Для начала я вынул шесть маленьких стеклышек из слуховых окошек в задней стене пристройки. Потом вытащил два уцелевших стекла из фрамуги в фундаменте. Сделал новые поперечины, замазки не было, поэтому я приладил стекла дегтем и гвоздями, и теперь у меня появился дневной свет, сколько уж день ни длился, и в тот первый вечер, когда я пил на кухне кофе и смотрел на снег, сыпавший, как сухой песок, по новому окну, вернее, половине окна, составленному из восьми маленьких стеклышек, отмытых и ясных как день, я думал о рубщиках и об Антонове, который спросил меня перед тем, как мы потеряли друг друга:
— Почему ты для нас стараешься?
Я ждал этого вопроса и даже хотел, чтобы мне его задали, а я бы смог ответить, что ничего особенного не делаю, но когда Антонов спросил, я растерялся и не ответил, вернее, уклонился от ответа, потеряв сознание.
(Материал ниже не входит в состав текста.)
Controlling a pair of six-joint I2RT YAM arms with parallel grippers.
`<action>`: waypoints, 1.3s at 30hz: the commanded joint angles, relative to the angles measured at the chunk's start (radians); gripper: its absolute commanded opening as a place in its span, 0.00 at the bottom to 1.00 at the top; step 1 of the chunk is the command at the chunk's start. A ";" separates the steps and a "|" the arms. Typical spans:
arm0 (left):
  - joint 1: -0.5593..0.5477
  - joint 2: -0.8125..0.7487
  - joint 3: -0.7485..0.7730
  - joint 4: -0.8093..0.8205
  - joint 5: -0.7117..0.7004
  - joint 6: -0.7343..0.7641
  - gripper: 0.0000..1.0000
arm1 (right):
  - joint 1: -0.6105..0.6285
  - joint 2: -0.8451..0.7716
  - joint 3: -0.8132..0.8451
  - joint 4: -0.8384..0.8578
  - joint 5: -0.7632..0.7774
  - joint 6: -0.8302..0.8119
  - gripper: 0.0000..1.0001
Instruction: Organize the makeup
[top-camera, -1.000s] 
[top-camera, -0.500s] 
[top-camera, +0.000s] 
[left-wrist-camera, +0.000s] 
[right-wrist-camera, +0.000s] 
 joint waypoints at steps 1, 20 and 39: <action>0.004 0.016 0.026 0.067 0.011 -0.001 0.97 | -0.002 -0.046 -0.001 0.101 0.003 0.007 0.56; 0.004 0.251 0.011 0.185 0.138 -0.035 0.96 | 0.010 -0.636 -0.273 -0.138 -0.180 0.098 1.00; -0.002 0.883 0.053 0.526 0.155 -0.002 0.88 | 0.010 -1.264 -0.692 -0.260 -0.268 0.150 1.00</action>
Теперь я вышел на улицу, где свежий снег припорошил черноту, как сахарная пудра. Я ожидал увидеть что-нибудь, и точно — на снегу отпечатались кошачьи следы, по ним я нашел за домом Микки, он лежал на поленнице и вылизывал свои лапки, в серой шерстке искрился снег, кот замер и посмотрел прямо на меня прищуренными узкими глазами, потом спрыгнул на землю и пошел за мной в дом. Я отдал ему остатки еды и плеснул чуточку молока, сел на стул у печи и стал смотреть, как он ест. Наевшись досыта, Микки запрыгнул ко мне на колени, устроился поудобнее и замурлыкал.
Луна выгнулась на небе, как дно колодца. А я шел под ней внизу. Шел по своему родному холодному городу, думал о русских рубщиках и в очередной раз спрашивал себя, а были ли они на самом деле, да и вообще — было ли что-нибудь когда-нибудь, и вдруг вижу: у одного из домов, в которых по приказу Николая топили печи, стоит грузовик. Три пожилых человека в штатском курили, сидя на крыльце, а четвертый пихал к двери ящик. Я замер — штатские?! Мне показалось, я узнал двоих, это были жители Суомуссалми, поэтому я подошел, поздоровался и спросил, что они тут делают.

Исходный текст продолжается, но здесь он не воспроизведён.